__PROBLEM REQUIREMENTS__.
Take every line of the material below that includes the string "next" and copy it out.
==== EXERCISE DATA ====
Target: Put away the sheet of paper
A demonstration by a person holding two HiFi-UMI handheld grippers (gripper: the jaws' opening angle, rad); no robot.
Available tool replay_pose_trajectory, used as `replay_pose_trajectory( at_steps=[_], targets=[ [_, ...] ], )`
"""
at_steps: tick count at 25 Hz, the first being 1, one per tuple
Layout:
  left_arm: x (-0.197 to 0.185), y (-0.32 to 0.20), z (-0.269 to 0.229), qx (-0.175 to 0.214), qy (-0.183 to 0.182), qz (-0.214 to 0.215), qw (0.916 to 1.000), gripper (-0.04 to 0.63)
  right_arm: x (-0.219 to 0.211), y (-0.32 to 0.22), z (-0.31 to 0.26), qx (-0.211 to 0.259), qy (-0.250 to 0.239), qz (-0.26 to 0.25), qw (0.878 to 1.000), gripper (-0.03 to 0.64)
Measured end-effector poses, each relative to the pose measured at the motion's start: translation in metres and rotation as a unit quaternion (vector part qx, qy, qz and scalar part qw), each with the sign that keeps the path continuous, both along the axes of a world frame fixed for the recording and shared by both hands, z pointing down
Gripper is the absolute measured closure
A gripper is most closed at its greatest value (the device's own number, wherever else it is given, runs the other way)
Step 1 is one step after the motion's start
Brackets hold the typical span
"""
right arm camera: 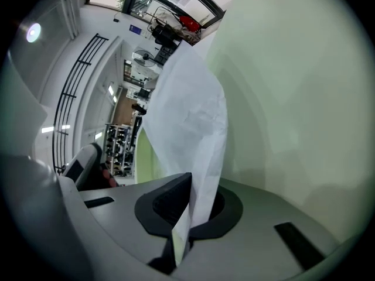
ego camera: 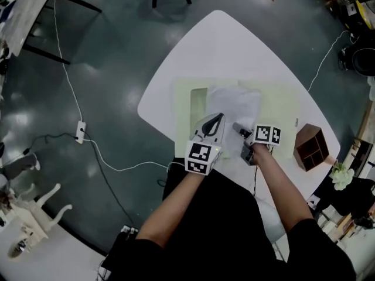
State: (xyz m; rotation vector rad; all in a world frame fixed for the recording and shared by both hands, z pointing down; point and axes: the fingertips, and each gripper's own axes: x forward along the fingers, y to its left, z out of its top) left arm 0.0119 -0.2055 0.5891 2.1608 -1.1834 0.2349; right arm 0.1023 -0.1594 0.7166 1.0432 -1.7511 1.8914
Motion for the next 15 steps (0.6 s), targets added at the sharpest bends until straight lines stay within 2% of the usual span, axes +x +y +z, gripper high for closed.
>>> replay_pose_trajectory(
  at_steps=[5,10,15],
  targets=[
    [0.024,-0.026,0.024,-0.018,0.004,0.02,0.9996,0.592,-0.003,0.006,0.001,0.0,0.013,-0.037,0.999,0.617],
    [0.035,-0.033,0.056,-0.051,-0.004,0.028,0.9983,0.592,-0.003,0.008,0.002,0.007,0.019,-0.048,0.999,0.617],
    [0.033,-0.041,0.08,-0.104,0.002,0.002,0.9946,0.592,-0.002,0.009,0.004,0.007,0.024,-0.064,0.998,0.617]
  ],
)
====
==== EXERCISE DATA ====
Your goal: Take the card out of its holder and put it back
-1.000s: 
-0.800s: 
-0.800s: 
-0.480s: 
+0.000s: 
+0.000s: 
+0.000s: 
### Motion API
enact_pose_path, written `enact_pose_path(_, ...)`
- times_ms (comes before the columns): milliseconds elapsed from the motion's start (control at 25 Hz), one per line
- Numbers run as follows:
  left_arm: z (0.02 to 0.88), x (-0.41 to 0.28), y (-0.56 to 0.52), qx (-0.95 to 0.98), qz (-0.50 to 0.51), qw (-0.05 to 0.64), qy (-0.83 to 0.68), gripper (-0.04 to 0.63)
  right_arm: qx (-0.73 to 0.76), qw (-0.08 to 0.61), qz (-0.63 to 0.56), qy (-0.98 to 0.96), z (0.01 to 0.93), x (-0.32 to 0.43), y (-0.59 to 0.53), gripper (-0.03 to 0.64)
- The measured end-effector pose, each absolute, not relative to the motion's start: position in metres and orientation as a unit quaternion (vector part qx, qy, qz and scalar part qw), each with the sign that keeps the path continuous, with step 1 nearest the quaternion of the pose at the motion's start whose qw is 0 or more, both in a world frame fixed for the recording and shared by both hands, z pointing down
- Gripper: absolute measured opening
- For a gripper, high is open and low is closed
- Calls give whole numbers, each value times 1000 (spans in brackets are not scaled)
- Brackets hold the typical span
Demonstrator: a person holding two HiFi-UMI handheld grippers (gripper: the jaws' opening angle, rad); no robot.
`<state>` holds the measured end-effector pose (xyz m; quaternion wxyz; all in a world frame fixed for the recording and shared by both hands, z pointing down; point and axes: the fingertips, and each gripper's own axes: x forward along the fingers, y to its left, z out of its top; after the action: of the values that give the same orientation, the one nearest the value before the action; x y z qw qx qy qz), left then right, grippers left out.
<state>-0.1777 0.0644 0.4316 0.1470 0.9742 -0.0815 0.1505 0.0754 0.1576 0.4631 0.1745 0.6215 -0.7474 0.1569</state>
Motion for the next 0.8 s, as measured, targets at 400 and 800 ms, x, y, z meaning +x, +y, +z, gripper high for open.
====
__TASK RESPONSE__.
Motion for the next 15 steps (0.6 s), targets added at the sharpest bends until straight lines stay within 2% of the usual span, axes +x +y +z, gripper high for closed.
Motion for the next 0.8 s, as measured, targets at 400 and 800 ms, x, y, z meaning +x, +y, +z, gripper high for open.

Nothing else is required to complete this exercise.